**EXERCISE GOAL:** Transcribe every entry that follows, word for word, and omit the images.

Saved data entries
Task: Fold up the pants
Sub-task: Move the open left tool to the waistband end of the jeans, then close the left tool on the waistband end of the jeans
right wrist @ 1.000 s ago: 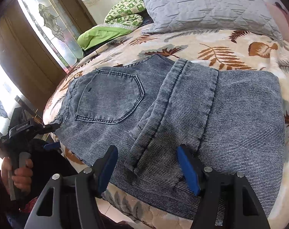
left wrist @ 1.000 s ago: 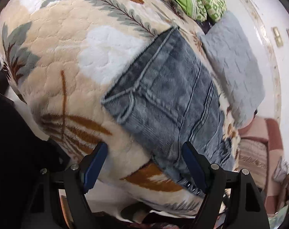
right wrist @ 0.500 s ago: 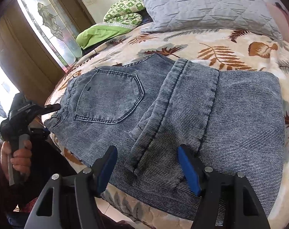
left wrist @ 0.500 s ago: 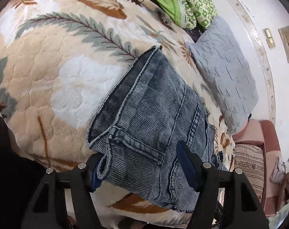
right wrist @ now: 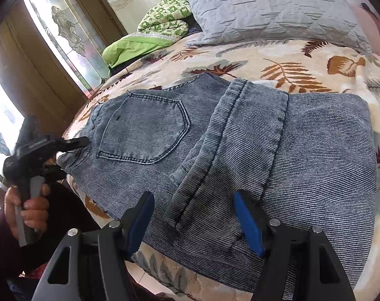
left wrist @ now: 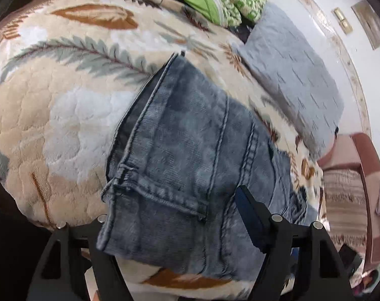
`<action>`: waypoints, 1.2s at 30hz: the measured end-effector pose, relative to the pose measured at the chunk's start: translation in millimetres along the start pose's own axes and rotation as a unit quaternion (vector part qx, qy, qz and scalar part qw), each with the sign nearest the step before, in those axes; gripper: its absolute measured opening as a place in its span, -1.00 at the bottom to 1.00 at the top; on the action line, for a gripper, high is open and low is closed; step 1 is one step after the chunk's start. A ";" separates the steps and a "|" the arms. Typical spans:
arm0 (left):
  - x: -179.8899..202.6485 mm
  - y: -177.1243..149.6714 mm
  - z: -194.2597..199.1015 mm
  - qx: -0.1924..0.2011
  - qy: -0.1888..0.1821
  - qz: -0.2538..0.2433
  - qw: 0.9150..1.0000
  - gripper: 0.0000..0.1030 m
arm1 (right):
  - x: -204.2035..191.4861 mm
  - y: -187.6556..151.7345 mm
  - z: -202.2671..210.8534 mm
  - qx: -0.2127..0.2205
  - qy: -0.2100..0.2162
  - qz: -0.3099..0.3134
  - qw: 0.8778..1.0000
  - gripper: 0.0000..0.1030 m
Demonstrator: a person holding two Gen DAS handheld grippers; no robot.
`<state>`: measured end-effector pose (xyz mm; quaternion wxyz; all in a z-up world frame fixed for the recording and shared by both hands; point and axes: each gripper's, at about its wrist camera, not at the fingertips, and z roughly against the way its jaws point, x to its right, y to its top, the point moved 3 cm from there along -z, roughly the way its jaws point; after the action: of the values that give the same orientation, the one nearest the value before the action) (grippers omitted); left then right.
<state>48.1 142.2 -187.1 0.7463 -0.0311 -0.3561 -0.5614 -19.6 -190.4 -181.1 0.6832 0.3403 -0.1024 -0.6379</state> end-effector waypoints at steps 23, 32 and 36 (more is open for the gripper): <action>1.9 14.8 -11.2 0.004 -0.025 -0.008 1.000 -0.52 | -71.7 47.0 -74.5 -0.031 -0.038 0.084 0.995 -0.26; 35.2 11.4 15.5 0.047 -0.043 -0.063 0.996 -0.62 | -68.3 44.0 -73.8 -0.016 -0.029 0.102 0.994 -0.25; 63.4 7.1 34.7 0.061 -0.047 -0.111 0.991 -0.62 | -66.2 42.2 -68.6 -0.019 -0.013 0.086 0.996 -0.24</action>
<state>44.3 108.6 -122.8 0.6624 0.0274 -0.4253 -0.6160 42.7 -107.0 -187.8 0.7407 0.3085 -0.1283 -0.5828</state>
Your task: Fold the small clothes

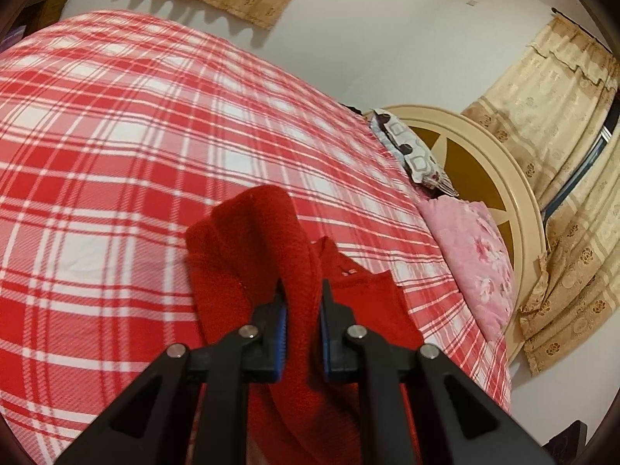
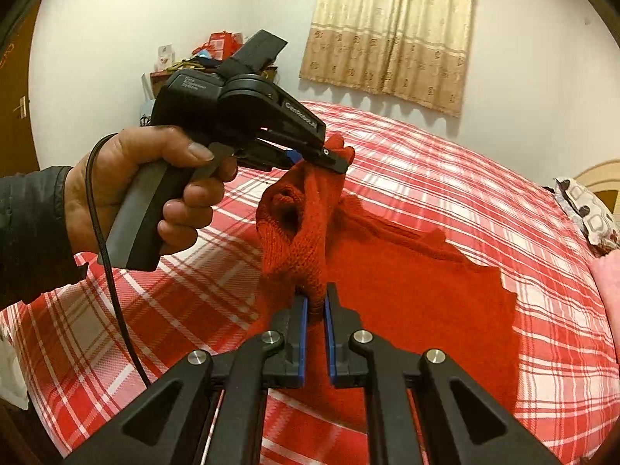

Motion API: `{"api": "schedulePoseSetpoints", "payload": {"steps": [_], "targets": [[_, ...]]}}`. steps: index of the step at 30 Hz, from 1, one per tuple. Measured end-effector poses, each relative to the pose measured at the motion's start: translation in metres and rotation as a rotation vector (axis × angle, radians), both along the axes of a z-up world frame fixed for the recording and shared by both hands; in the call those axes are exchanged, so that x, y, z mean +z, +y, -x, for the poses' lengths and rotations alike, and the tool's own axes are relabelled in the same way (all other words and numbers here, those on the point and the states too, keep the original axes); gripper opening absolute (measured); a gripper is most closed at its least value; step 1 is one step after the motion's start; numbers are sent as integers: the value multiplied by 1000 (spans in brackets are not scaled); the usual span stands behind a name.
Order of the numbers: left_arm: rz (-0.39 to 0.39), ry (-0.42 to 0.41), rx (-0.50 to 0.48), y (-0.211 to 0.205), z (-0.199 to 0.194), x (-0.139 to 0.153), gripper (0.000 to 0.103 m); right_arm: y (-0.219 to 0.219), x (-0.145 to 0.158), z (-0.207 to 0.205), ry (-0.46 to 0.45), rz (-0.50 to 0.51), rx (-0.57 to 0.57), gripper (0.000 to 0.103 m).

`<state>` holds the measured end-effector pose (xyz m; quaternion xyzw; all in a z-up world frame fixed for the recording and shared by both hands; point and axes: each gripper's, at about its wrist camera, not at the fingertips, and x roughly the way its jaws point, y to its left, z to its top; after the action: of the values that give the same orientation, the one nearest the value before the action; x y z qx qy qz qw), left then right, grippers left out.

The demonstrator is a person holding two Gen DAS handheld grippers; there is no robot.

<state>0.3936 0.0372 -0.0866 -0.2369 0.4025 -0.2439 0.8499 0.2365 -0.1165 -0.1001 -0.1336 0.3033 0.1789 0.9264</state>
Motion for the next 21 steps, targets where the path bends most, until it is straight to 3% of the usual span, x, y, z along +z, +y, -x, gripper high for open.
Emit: {"api": "schedulePoseSetpoints", "payload": {"steps": [21], "targets": [[-13,-35,-130,-92,-11,17,14,-80,8,20,17,-118,-126,7]]}}
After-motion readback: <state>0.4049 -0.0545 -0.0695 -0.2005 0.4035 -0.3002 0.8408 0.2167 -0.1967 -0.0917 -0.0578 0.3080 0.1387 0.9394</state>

**WRITTEN RESPONSE:**
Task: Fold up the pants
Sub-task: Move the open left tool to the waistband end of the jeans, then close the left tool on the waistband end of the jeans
right wrist @ 1.000 s ago: 
left wrist @ 1.000 s ago: 
right wrist @ 0.500 s ago: 
left wrist @ 0.500 s ago: 
right wrist @ now: 
left wrist @ now: 
`<action>`: waypoints, 1.2s at 30hz: the measured end-effector pose, relative to the pose measured at the chunk's start: translation in millimetres along the start pose's own axes and rotation as a unit quaternion (vector part qx, qy, qz and scalar part qw), each with the sign nearest the step before, in those axes; gripper: its absolute measured opening as a place in its span, -1.00 at the bottom to 1.00 at the top; on the action line, for a gripper, high is open and low is closed; step 1 is one step after the chunk's start. A ";" separates the steps and a "|" the arms. Typical spans:
arm0 (left):
  - x: -179.8899..202.6485 mm
  - y: -177.1243..149.6714 mm
  - z: -194.2597..199.1015 mm
  - qx: -0.1924..0.2011
  - qy: -0.1888..0.1821
  - qz: -0.2538..0.2433
  - qw: 0.9150..1.0000
  - gripper: 0.0000..0.1030 m
arm1 (right):
  - x: -204.2035..191.4861 mm
  - y: -187.6556..151.7345 mm
  - z: -202.2671..210.8534 mm
  - qx: -0.2127..0.2205
  - qy: -0.2100..0.2162
  - qz: -0.3099..0.3134
  - qw: 0.8778..1.0000
  - gripper: 0.0000..0.1030 m
Demonstrator: a person holding two Gen DAS handheld grippers; no robot.
`<state>`: measured end-effector pose (xyz mm; quaternion wxyz; all in a z-up world frame fixed for the recording and shared by both hands; point and axes: each gripper's, at about its wrist camera, not at the fingertips, and z roughly against the way its jaws point, x to its right, y to its top, the point moved 3 cm from there along -z, roughly the way its jaws point; after the action: of the values that give the same orientation, the one nearest the value before the action) (grippers omitted); left then right.
<state>48.1 142.2 -187.1 0.7463 -0.0311 -0.3561 -0.5614 -19.6 -190.4 -181.1 0.6832 0.3403 -0.1024 -0.6379</state> end-effector waypoints at steps 23, 32 and 36 (more is open for the gripper): <action>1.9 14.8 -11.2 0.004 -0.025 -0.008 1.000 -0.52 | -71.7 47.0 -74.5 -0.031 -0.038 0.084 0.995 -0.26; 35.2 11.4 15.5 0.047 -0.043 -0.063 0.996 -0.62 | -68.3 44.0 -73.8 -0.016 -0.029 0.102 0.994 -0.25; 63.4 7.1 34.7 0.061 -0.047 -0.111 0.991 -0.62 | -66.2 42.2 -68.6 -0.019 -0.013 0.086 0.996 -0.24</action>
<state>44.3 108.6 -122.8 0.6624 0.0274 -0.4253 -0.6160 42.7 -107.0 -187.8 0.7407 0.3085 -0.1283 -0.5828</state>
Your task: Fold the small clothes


Motion API: `{"api": "schedulePoseSetpoints", "payload": {"steps": [_], "targets": [[_, ...]]}}`. steps: index of the step at 30 Hz, from 1, one per tuple. Measured end-effector poses, each relative to the pose measured at the motion's start: translation in metres and rotation as a rotation vector (axis × angle, radians), both along the axes of a z-up world frame fixed for the recording and shared by both hands; in the call those axes are exchanged, so that x, y, z mean +z, +y, -x, for the poses' lengths and rotations alike, and the tool's own axes are relabelled in the same way (all other words and numbers here, those on the point and the states too, keep the original axes); gripper opening absolute (measured); a gripper is most closed at its least value; step 1 is one step after the motion's start; numbers are sent as integers: the value multiplied by 1000 (spans in brackets are not scaled); the usual span stands behind a name.
Order of the numbers: left_arm: rz (-0.39 to 0.39), ry (-0.42 to 0.41), rx (-0.50 to 0.48), y (-0.211 to 0.205), z (-0.199 to 0.194), x (-0.139 to 0.153), gripper (0.000 to 0.103 m); right_arm: y (-0.219 to 0.219), x (-0.145 to 0.158), z (-0.207 to 0.205), ry (-0.46 to 0.45), rz (-0.50 to 0.51), rx (-0.57 to 0.57), gripper (0.000 to 0.103 m).

`<state>` holds the measured end-effector pose (xyz m; quaternion xyzw; all in a z-up world frame fixed for the recording and shared by both hands; point and axes: each gripper's, at about its wrist camera, not at the fingertips, and x roughly the way its jaws point, y to its left, z to its top; after the action: of the values that give the same orientation, the one nearest the value before the action; x y z qx qy qz qw), left then right, grippers left out.

The demonstrator is a person holding two Gen DAS handheld grippers; there is no robot.

<state>0.3936 0.0372 -0.0866 -0.2369 0.4025 -0.2439 0.8499 0.2365 -0.1165 -0.1001 -0.1336 0.3033 0.1789 0.9264</state>
Motion for the next 21 steps, targets where the path bends most, until it is straight to 3% of the usual span, x, y, z along +z, +y, -x, gripper high for open.
Emit: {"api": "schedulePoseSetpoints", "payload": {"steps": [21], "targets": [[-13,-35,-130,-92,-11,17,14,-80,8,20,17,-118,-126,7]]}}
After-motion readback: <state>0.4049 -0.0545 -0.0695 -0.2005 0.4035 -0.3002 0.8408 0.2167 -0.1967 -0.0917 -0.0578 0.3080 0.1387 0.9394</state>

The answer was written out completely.